• Exercise details: Only one portion of the data is to be written out: from the line bearing "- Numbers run" through the line bearing "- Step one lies". Write it exactly as it appears.

···

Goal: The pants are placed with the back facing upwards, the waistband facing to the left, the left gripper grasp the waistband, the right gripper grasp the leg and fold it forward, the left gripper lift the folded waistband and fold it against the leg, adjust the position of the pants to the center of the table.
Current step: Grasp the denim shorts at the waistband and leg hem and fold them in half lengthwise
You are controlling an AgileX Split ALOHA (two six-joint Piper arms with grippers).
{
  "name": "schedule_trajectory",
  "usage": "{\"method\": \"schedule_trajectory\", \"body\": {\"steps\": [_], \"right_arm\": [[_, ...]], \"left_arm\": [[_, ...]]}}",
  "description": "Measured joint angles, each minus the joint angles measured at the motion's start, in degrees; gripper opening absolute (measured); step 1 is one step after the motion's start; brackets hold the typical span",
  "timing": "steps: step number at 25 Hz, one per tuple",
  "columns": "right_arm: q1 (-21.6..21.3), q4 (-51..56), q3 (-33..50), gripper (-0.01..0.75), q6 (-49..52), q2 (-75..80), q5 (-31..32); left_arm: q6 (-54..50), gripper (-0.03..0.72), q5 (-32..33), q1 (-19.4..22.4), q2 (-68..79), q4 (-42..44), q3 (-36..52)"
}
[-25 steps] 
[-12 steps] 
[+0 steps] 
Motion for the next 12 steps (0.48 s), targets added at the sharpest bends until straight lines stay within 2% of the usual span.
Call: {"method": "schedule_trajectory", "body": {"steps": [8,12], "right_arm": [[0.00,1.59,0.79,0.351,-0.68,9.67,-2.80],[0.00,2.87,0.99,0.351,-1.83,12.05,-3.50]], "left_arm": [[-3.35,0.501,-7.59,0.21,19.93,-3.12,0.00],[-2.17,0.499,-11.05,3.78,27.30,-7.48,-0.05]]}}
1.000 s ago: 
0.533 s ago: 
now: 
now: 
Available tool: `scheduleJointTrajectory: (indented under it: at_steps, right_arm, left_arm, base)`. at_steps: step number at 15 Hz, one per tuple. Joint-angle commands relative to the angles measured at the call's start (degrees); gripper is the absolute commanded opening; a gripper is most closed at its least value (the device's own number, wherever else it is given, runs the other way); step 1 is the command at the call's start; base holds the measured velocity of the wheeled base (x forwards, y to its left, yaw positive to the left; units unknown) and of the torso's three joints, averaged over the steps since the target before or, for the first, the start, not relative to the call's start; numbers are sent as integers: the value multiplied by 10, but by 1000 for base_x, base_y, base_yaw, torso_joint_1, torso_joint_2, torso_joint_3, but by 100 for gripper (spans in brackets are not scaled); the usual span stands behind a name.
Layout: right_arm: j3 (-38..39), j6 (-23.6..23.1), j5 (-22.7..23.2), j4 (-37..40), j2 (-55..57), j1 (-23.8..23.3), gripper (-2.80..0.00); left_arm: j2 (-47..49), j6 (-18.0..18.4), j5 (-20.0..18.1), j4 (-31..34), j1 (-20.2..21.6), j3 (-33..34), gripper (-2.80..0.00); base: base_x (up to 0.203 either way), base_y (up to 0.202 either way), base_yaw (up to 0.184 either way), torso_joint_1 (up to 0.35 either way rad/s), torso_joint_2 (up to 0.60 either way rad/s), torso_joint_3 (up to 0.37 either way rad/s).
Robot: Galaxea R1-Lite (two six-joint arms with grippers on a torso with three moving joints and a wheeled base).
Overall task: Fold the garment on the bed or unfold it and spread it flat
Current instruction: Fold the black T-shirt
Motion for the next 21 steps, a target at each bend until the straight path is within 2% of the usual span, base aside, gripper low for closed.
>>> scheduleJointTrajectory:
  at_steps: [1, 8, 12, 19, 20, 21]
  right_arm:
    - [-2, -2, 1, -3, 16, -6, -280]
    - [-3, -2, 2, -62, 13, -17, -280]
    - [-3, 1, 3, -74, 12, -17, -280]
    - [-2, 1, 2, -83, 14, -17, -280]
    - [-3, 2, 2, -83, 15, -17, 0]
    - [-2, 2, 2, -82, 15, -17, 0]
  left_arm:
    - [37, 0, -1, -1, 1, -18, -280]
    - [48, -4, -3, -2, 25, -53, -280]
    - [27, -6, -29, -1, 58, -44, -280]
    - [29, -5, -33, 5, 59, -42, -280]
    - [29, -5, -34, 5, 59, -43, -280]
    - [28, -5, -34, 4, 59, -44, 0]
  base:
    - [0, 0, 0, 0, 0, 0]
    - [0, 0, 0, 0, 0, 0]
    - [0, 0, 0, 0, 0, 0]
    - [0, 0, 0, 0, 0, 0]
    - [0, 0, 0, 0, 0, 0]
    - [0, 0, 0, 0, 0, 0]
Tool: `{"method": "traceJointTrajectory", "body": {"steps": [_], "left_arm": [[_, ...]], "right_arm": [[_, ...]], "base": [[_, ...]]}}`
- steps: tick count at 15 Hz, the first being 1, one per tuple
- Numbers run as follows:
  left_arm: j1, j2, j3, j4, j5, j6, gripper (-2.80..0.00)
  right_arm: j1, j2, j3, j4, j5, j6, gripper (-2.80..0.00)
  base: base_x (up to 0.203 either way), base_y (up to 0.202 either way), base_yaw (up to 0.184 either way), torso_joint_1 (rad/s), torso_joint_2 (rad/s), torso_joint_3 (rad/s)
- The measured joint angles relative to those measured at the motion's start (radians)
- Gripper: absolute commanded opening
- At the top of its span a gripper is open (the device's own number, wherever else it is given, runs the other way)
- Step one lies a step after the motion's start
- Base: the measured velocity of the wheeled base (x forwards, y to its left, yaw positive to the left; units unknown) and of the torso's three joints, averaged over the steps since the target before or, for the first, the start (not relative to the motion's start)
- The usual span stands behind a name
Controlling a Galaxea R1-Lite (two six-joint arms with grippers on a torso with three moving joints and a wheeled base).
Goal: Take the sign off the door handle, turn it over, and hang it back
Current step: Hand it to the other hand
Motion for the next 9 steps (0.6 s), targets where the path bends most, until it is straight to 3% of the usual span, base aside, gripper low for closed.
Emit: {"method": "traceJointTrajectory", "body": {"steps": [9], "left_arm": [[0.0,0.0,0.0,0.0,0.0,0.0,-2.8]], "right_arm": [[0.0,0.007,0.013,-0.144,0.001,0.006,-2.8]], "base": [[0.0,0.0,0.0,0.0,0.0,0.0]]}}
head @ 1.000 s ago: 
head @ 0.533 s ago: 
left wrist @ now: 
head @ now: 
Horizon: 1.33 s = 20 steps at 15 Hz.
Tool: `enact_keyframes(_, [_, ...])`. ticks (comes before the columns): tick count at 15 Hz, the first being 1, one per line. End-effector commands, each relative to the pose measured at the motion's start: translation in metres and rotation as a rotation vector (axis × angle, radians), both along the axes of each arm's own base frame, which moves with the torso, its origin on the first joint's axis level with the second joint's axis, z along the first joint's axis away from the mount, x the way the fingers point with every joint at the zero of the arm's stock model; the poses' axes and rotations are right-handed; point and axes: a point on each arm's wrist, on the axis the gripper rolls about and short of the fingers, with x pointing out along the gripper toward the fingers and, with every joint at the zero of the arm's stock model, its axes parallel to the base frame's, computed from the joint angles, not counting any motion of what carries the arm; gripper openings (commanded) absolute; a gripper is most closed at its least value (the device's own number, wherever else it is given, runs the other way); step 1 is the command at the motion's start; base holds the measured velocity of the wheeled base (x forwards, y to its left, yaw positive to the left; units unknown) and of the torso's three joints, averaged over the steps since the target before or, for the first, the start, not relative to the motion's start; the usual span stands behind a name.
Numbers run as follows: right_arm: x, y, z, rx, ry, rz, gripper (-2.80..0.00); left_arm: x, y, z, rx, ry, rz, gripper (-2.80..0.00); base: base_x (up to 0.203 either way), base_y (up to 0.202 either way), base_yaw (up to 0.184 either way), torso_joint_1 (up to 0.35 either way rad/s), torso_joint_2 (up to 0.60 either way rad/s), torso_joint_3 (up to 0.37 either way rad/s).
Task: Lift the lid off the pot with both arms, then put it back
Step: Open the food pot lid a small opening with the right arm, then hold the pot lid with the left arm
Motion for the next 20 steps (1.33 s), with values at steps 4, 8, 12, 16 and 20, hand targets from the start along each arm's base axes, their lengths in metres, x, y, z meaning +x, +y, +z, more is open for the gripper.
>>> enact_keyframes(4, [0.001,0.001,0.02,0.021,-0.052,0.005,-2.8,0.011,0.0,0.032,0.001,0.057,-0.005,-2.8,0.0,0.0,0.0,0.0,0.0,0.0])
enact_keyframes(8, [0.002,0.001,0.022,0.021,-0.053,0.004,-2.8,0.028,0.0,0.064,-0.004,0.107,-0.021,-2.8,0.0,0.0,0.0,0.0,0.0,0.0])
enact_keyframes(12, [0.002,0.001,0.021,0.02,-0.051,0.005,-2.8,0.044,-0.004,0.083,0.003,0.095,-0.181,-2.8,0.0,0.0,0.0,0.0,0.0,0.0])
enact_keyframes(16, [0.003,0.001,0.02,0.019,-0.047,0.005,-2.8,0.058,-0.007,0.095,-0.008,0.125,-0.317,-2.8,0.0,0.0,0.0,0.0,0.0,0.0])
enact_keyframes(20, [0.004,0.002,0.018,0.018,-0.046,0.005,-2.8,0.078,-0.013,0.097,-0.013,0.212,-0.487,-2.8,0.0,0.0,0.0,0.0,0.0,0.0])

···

• Result of this task:
- Numbers run as follows:
  left_arm: j1, j2, j3, j4, j5, j6, gripper (-2.80..0.00)
  right_arm: j1, j2, j3, j4, j5, j6, gripper (-2.80..0.00)
  base: base_x (up to 0.203 either way), base_y (up to 0.202 either way), base_yaw (up to 0.184 either way), torso_joint_1 (rad/s), torso_joint_2 (rad/s), torso_joint_3 (rad/s)
- The measured joint angles relative to those measured at the motion's start (radians)
- Gripper: absolute commanded opening
- At the top of its span a gripper is open (the device's own number, wherever else it is given, runs the other way)
- Step one lies a step after the motion's start

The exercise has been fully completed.